- Masahiro Morioka
International Research Center for Japanese Studies 3-2 Oeyama-cho, Goryo, Nishikyo-ku, Kyoto 610-11, JAPAN
Azariah cites White's classic paper and says "any possible solution to the present ecological crisis should be religious if the crisis is religious." White's paper "the historical roots of the ecological crisis" was criticized from various viewpoints 25 years ago. Among them was the criticism that the religious factor is mo more than a possible root of the crisis; more important factors are industrialization, modern capitalism, materialism, and our ignorance of ecological complexity. Reading Azariah's article I remembered this criticism against White's paper.
Of course it is important to study ancient religious scriptures' environmental ethics, and Azariah's article gives us precious information on environmental ethics in the Book of Genesis, but more urgent task is to clarify to what extent our present value systems and the forms of life depend on traditional religious world views, and how much we can change our attitude toward the environment if we change a religious world view in our brain. Today, environmental destruction in China and former East Europe is getting worse and worse. This phenomenon has little relationship with the Judeo-Christian religious tradition itself. The amalgam of social- historical-economic system and metaphysical value system has created the modern ecological crisis. We have to clarify the inner structure of their relationships.
- Frank J. Leavitt, Ph.D.,
Faculty of Health Sciences Ben Gurion University of the Negev P.O.B. 653, 84105 Beer-Sheva, Israel
In his article, "The book of Genesis and environmental ethics, biodiversity and the food deficit"(1) Jayapaul Azariah, a zoologist, applies Biblical scholarship in an attempt to understand effects of human ethical error on biodiversity. Azariah's synthesis of zoology and Biblical scholarship sets the tone for the interdisciplinary work which bioethicists will have to do in future, turning to the physical and life sciences for knowledge of the facts of organic life while turning to spiritual wisdom, liberal education in the broad sense including the humanities as well as ancient prophetic texts, for insight into the meaning of organic life.

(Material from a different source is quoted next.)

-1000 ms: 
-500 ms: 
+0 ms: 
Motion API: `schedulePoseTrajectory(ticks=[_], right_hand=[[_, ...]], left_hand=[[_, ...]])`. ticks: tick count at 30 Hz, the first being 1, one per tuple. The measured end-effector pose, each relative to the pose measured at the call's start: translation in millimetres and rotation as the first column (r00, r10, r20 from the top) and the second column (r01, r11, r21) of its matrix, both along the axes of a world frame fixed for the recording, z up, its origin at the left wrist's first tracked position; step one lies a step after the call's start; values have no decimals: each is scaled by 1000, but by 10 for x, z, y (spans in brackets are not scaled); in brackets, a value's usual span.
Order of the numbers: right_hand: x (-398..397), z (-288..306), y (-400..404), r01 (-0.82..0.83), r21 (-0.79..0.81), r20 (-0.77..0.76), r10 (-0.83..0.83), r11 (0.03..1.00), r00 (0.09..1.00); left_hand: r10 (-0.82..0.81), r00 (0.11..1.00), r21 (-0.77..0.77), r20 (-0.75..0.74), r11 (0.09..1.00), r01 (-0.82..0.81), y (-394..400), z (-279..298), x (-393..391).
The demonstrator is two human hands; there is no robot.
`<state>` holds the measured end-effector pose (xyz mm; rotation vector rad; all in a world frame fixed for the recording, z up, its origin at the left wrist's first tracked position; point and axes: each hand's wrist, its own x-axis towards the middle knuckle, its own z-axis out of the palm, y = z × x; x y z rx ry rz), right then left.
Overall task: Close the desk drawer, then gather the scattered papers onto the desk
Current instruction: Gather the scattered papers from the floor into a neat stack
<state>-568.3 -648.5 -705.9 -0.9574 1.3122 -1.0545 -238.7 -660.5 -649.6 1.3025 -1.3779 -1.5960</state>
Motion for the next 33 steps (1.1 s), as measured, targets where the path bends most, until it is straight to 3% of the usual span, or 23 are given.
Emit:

It is therefore fitting that Azariah refers to Lynn White Jr's classic 1967 article, "The historical roots of our ecological crisis"(2). Writing just a few years after Rachel Carson's 1962 Silent Spring, when we were just starting to wake up to global consequences of human interference with nature, White applied historical and theological scholarship to explaining how we humans got our planet into so much trouble.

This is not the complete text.